What’s up with Newsweek’s “royal correspondent” Jack Royston? At times, it definitely feels like he’s deranger-adjacent, but he also publishes quotes in defense of the Duke and Duchess of Sussex. I think he’s probably on the Sussex-communications office’s email list. Well, for months now, Royston has been trying to track the numbers around Duchess Meghan’s As Ever, her startup which is about one year old. As Ever has been a huge success by any metric, and it appears as if Meghan has quickly figured out her inventory issues and supply chains. Which is great, because in As Ever’s first months, Meghan was selling out of everything within minutes. Her limited-edition products still sell out quickly, like those chocolate bars. Well, Royston’s latest “analysis” for As Ever is that the company is doing badly because… Meghan has inventory. And As Ever’s website still gets hundreds of thousands of visitors every month. Scandal!
Meghan Markle has had just under 400,000 U.S. visitors to her As Ever website since January, when a website flaw appeared to reveal inventory levels of more than 650,000 units.
The Duchess of Sussex launched the business in 2025, cross promoting with her Netflix series With Love, Meghan, which has not been renewed for a new season. No sales data has been published, while supporters say her products are selling strongly and critics arguing they remaining unsold.
A person with knowledge of As Ever, told Newsweek they anticipated it would “double in size this year. By any measure, for any startup, you can’t deny that is anything but a success. People are obsessed with wanting her to fail.

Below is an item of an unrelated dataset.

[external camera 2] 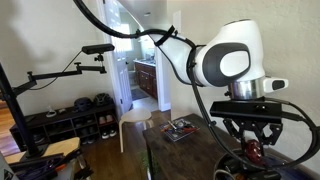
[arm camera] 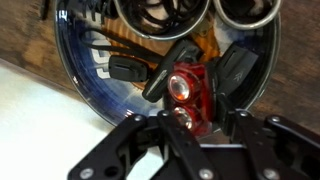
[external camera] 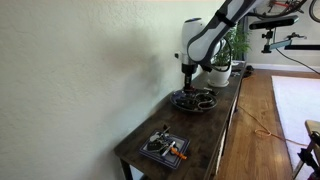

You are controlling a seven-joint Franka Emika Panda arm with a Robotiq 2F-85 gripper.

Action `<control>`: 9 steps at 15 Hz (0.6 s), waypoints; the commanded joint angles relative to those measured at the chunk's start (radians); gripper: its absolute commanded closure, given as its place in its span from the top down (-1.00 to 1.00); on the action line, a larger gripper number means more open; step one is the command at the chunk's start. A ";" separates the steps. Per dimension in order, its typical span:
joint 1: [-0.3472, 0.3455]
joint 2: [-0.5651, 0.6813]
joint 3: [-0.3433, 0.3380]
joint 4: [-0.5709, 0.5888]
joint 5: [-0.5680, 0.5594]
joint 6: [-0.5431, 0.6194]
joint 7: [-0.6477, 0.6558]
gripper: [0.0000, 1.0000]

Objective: Put the object on the table onto the tray.

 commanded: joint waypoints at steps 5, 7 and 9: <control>-0.024 0.125 0.011 0.129 -0.004 -0.018 0.025 -0.62; -0.025 0.147 0.013 0.150 -0.004 -0.017 0.024 -0.62; -0.026 0.157 0.017 0.160 -0.003 -0.017 0.022 -0.62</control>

“The commentariat are clouded by their own prejudice and a need to perpetuate a narrative that her business is a failure, because they pegged her that way from the start and they can’t take being wrong.”
Newsweek has used data from digital intelligence platform Similarweb to estimate Meghan’s potential customer base, comparing it with known inventory figures to assess the relationship between supply and demand. The issue is particularly significant because Meghan and Harry have been under pressure since the start of 2023 to demonstrate their relevance to U.S. audiences since two major projects, their Netflix biopic Harry & Meghan and the prince’s book Spare, led to a crash in their popularity among Americans.
I’m not being facetious: this guy wrote a story about how 400,000 is a smaller number than 650,000. He’s literally arguing that As Ever is in trouble because Meghan has more products in stock than she has monthly visitors to As Ever’s site. Throughout this whole decade-long Sussex situation, I’ve come to understand that reporters on the royal beat really have no concept of money, they don’t know the first thing about business, and they prefer to keep royal gossip a logic-free zone. These are the same people who downright insist that Meghan and Harry are broke because their $100 million Netflix contract was completed in five years. This is another entry into the Deranger Math book – how can As Ever be successful if Meghan maintains As Ever’s product inventory???